--- START ---

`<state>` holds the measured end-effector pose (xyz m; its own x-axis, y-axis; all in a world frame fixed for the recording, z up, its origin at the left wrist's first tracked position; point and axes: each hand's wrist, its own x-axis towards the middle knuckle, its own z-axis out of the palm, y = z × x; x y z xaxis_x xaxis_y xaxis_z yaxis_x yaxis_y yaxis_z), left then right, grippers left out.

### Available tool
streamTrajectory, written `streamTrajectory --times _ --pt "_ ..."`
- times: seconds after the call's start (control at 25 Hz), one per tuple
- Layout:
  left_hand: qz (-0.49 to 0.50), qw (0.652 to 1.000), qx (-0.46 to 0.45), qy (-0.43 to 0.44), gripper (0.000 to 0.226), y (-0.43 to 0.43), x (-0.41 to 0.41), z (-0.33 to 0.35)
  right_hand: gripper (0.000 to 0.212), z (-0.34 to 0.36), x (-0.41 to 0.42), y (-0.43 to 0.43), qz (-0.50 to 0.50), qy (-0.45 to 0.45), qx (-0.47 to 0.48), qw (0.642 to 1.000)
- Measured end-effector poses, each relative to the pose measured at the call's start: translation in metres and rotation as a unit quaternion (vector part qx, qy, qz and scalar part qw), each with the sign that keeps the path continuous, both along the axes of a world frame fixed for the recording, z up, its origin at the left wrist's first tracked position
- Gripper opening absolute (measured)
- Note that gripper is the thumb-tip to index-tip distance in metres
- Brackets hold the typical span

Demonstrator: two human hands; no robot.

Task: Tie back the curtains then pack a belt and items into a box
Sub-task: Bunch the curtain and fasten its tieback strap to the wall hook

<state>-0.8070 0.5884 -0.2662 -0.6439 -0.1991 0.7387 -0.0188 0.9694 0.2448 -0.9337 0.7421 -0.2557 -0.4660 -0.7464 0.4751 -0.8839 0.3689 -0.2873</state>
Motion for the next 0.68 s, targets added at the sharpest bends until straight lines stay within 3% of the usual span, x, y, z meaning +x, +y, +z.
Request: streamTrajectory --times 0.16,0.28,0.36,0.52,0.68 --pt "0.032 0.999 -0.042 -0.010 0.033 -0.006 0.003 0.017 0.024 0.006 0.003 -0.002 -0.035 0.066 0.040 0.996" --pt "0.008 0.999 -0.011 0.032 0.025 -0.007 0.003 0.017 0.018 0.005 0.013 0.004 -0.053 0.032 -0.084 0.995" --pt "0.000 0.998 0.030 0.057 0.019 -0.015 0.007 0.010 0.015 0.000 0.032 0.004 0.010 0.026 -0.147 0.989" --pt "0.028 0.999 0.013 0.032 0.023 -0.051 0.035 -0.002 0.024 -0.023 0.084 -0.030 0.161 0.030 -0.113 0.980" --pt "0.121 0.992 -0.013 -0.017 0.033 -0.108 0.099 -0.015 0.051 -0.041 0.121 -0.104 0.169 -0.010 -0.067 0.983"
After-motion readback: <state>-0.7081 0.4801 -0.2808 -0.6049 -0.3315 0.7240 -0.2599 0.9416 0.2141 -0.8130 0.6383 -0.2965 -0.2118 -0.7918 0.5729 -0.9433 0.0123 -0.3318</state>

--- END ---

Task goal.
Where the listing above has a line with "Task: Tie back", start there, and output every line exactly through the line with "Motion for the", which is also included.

Exercise result.
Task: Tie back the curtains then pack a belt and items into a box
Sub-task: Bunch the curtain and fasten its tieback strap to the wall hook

<state>-0.8070 0.5884 -0.2662 -0.6439 -0.1991 0.7387 -0.0188 0.9694 0.2448 -0.9337 0.7421 -0.2557 -0.4660 -0.7464 0.4751 -0.8839 0.3689 -0.2873</state>
Motion for the next 0.68 s, targets added at the sharpest bends until straight lines stay within 3% of the usual span, x, y, z meaning +x, +y, +z.

The exercise was answered completely.